Fair Value Disclosures
Fair value is defined as the price that would be received to sell an asset or paid to transfer a liability (i.e. “the exit price”) in an orderly transaction between market participants at the measurement date. In determining fair value, the Company uses various valuation approaches, including quoted market prices and discounted cash flows. The established hierarchy for inputs used, in measuring fair value, maximizes the use of observable inputs and minimizes the use of unobservable inputs by requiring that the most observable inputs be used when available. Observable inputs are inputs that market participants would use in pricing the asset or liability developed based on market data obtained from independent sources. Unobservable inputs are inputs that reflect a company’s judgment concerning the assumptions that market participants would use in pricing the asset or liability developed based on the best information available under the circumstances. The fair value hierarchy is broken down into three levels based on the reliability of inputs as follows:
| · | Level 1 – Valuations based on quoted prices in active markets for identical instruments that the Company is able to access. Since valuations are based on quoted prices that are readily and regularly available in an active market, valuation of these products does not entail a significant degree of judgment. |
| · | Level 2 – Valuations based on quoted prices in active markets for instruments that are similar, or quoted prices in markets that are not active for identical or similar instruments, and model-derived valuations in which all significant inputs and significant value drivers are observable in active markets. |
| · | Level 3 – Valuations based on inputs that are unobservable and significant to the overall fair value measurement, which utilize the Company’s estimates and assumptions. |
If the volume and level of activity for an asset or liability have significantly decreased, we will still evaluate our fair value estimate as the price that would be received to sell an asset or paid to transfer a liability in an orderly transaction (that is, not a forced liquidation or distressed sale) between market participants at the measurement date under current market conditions. In addition, since we are a publicly traded company, we are required to make our fair value disclosures for interim reporting periods.

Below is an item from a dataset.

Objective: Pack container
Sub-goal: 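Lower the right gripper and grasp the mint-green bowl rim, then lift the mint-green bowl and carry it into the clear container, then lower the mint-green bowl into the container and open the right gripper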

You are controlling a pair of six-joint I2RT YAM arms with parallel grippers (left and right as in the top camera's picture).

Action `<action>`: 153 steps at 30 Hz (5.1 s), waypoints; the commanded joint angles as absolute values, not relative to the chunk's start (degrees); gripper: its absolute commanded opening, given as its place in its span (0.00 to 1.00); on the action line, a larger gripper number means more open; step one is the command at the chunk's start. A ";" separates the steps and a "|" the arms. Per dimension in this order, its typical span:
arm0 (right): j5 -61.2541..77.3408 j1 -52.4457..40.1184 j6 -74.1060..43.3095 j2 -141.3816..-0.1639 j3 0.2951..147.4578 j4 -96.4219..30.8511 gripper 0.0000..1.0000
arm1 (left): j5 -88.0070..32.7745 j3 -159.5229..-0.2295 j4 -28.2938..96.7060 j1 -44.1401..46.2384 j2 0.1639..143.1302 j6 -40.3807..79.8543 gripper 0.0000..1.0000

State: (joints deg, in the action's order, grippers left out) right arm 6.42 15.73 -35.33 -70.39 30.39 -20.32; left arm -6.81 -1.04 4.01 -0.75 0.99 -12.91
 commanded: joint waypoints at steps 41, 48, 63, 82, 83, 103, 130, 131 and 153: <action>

Basic and Diluted Earnings Per Common Share
Basic earnings per share (“EPS”) is computed by dividing net income available to common stockholders by the weighted average number of common shares outstanding. Diluted EPS is similar to basic EPS except that the weighted average number of common shares outstanding is increased to include the number of additional common shares that would have been outstanding if the dilutive potential common shares had been exercised. We had no outstanding common share equivalents during the years ended December 31, 2012 and 2011.
Common Stock Dividends
During June 2008, our Board of Directors decided to suspend the payment of dividends. Our Board of Directors will closely monitor our operating results in order to determine when dividends should be reinstated; however, we do not expect the reinstatement of dividends in the foreseeable future.
Treasury Stock
On June 7, 2012, our Board of Directors (“Board”) approved the adoption of a prearranged stock repurchase plan intended to qualify for the safe harbor under Rule 10b5-1 under the Securities Exchange Act of 1934, as amended (“10b5-1 Plan”). Due to the postponement of the merger between VRM I and us, the 10b5-1 plan has been terminated. No shares were purchased pursuant to this plan, however, during 2012 we received and purchased 461,600 shares of treasury stock through settlement agreements and retired 650,978.
Segments
We are currently authorized to operate two reportable segments, investments in real estate loans and investments in real property. As of December 31, 2012, we had not commenced investing in real property.
Our objective is to invest approximately 97% of our assets in real estate loans and real estate investments, while maintaining approximately 3% as a working capital cash reserve. Current market conditions have impaired our ability to be fully invested in real estate loans. As of December 31, 2012, approximately 62% of our assets, net of allowance for loan losses, are classified as investments in real estate loans.
Reclassifications
Certain amounts in the December 31, 2011 consolidated financial statements have been reclassified to conform to the December 31, 2012 presentation.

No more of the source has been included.